__ACTIVITY__.
Identical copies of all the records below are needed.

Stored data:
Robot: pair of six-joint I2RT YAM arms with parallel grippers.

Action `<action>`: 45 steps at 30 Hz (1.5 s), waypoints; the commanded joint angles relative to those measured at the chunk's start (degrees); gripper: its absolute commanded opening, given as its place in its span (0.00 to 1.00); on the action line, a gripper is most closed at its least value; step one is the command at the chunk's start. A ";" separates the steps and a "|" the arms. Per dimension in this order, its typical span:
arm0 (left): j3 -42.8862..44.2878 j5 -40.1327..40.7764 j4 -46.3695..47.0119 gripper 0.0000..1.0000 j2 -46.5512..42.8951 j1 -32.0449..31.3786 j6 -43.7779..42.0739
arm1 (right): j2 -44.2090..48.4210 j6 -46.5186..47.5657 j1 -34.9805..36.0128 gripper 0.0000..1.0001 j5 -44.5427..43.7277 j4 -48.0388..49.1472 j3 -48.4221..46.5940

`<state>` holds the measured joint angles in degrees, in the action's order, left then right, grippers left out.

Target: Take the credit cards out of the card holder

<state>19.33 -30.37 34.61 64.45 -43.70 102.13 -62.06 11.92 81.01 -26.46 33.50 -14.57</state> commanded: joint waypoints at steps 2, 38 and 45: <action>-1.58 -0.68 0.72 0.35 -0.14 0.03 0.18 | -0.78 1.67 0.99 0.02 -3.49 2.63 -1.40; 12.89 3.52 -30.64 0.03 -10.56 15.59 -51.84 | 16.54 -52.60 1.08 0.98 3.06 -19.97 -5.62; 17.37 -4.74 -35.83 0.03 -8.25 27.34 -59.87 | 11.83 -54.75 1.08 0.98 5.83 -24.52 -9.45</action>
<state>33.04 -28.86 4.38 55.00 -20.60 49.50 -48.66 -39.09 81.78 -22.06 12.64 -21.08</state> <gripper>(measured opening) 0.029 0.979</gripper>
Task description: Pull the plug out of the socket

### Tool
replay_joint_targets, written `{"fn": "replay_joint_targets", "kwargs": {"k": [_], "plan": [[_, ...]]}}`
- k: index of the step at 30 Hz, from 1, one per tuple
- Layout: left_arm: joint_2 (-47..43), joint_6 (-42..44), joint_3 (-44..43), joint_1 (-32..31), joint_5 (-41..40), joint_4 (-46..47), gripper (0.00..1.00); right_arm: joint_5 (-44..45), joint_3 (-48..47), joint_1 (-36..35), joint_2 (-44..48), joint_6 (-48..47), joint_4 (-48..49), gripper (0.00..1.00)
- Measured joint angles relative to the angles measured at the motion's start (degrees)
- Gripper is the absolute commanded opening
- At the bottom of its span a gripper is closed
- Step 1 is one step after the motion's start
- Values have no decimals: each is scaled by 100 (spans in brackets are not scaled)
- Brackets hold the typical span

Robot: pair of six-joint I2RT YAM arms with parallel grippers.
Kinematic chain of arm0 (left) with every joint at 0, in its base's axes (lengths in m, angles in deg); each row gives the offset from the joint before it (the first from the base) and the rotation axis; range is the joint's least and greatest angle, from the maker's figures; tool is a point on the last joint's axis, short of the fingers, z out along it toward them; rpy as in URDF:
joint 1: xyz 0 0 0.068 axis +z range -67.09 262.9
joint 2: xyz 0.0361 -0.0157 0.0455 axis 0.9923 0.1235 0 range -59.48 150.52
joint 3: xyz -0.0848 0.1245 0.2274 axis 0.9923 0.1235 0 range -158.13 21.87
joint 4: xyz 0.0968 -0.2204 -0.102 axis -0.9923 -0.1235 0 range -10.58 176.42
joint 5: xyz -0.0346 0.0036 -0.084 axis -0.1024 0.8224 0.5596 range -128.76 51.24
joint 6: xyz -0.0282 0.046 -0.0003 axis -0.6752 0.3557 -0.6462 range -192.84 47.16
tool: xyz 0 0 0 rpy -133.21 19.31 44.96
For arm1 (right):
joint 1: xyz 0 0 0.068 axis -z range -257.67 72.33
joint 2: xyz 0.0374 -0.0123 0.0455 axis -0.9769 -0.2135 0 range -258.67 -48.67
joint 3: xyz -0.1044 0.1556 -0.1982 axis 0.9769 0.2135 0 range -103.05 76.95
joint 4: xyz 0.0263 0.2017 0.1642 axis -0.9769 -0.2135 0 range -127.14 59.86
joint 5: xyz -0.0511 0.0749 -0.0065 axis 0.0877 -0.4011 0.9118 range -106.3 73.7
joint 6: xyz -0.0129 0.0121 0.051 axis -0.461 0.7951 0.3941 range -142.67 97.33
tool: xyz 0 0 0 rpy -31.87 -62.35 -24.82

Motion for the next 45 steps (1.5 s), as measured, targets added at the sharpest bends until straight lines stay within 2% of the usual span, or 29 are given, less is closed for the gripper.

__SOLVED EXERCISE__.
Robot: pair of six-joint I2RT YAM arms with parallel grippers.

Action `<action>`: 45 steps at 30 Hz (1.5 s), waypoints; the commanded joint angles relative to those measured at the chunk's start (degrees); gripper: its absolute commanded opening, given as its place in its span (0.00 to 1.00); on the action line, a gripper is most closed at its least value; step one is the command at the chunk's start. A ";" separates the steps and a "|" the arms. Per dimension in this order, its typical span:
arm0 (left): j3 -42.8862..44.2878 j5 -40.1327..40.7764 j4 -46.3695..47.0119 gripper 0.0000..1.0000 j2 -46.5512..42.8951 j1 -32.0449..31.3786 j6 -43.7779..42.0739
arm1 (right): j2 -44.2090..48.4210 j6 -46.5186..47.5657 j1 -34.9805..36.0128 gripper 0.0000..1.0001 j5 -44.5427..43.7277 j4 -48.0388..49.1472 j3 -48.4221..46.5940

`<state>` holds the measured joint angles in degrees, in the action's order, left then right, grippers left out.

Target: Take the credit cards out of the card holder

<state>19.33 -30.37 34.61 64.45 -43.70 102.13 -62.06 11.92 81.01 -26.46 33.50 -14.57</state> commanded: joint waypoints at steps 2, 38 and 45: <action>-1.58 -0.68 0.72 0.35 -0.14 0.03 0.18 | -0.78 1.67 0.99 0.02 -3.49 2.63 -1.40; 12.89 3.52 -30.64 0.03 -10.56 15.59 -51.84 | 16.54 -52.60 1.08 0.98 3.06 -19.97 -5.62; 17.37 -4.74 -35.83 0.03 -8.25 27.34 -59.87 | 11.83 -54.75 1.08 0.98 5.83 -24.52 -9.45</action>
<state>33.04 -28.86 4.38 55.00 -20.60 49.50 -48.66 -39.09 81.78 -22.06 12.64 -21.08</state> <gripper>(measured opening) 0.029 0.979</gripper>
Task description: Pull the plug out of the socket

### Tool
replay_joint_targets, written `{"fn": "replay_joint_targets", "kwargs": {"k": [_], "plan": [[_, ...]]}}`
- k: index of the step at 30 Hz, from 1, one per tuple
- Layout: left_arm: joint_2 (-47..43), joint_6 (-42..44), joint_3 (-44..43), joint_1 (-32..31), joint_5 (-41..40), joint_4 (-46..47), gripper (0.00..1.00); right_arm: joint_5 (-44..45), joint_3 (-48..47), joint_1 (-36..35), joint_2 (-44..48), joint_6 (-48..47), joint_4 (-48..49), gripper (0.00..1.00)
- Measured joint angles relative to the angles measured at the motion's start (degrees)
- Gripper is the absolute commanded opening
- At the bottom of its span a gripper is closed
- Step 1 is one step after the motion's start
- Values have no decimals: each is scaled by 100 (spans in brackets are not scaled)
- Brackets hold the typical span

Robot: pair of six-joint I2RT YAM arms with parallel grippers.
Kinematic chain of arm0 (left) with every joint at 0, in its base's axes (lengths in m, angles in deg); each row gives the offset from the joint before it (the first from the base) and the rotation axis; range is the joint's least and greatest angle, from the maker's figures; tool is a point on the last joint's axis, short of the fingers, z out along it toward them; rpy as in URDF:
joint 1: xyz 0 0 0.068 axis +z range -67.09 262.9
joint 2: xyz 0.0361 -0.0157 0.0455 axis 0.9923 0.1235 0 range -59.48 150.52
joint 3: xyz -0.0848 0.1245 0.2274 axis 0.9923 0.1235 0 range -158.13 21.87
joint 4: xyz 0.0968 -0.2204 -0.102 axis -0.9923 -0.1235 0 range -10.58 176.42
joint 5: xyz -0.0346 0.0036 -0.084 axis -0.1024 0.8224 0.5596 range -128.76 51.24
joint 6: xyz -0.0282 0.046 -0.0003 axis -0.6752 0.3557 -0.6462 range -192.84 47.16
tool: xyz 0 0 0 rpy -133.21 19.31 44.96
For arm1 (right):
joint 1: xyz 0 0 0.068 axis -z range -257.67 72.33
joint 2: xyz 0.0374 -0.0123 0.0455 axis -0.9769 -0.2135 0 range -258.67 -48.67
joint 3: xyz -0.1044 0.1556 -0.1982 axis 0.9769 0.2135 0 range -103.05 76.95
joint 4: xyz 0.0263 0.2017 0.1642 axis -0.9769 -0.2135 0 range -127.14 59.86
joint 5: xyz -0.0511 0.0749 -0.0065 axis 0.0877 -0.4011 0.9118 range -106.3 73.7
joint 6: xyz -0.0129 0.0121 0.051 axis -0.461 0.7951 0.3941 range -142.67 97.33
tool: xyz 0 0 0 rpy -31.87 -62.35 -24.82

Motion for the next 45 steps (1.5 s), as measured, targets added at the sharpest bends until straight lines stay within 2% of the usual span, or 29 are given, less is closed for the gripper.

With that, the exercise is done.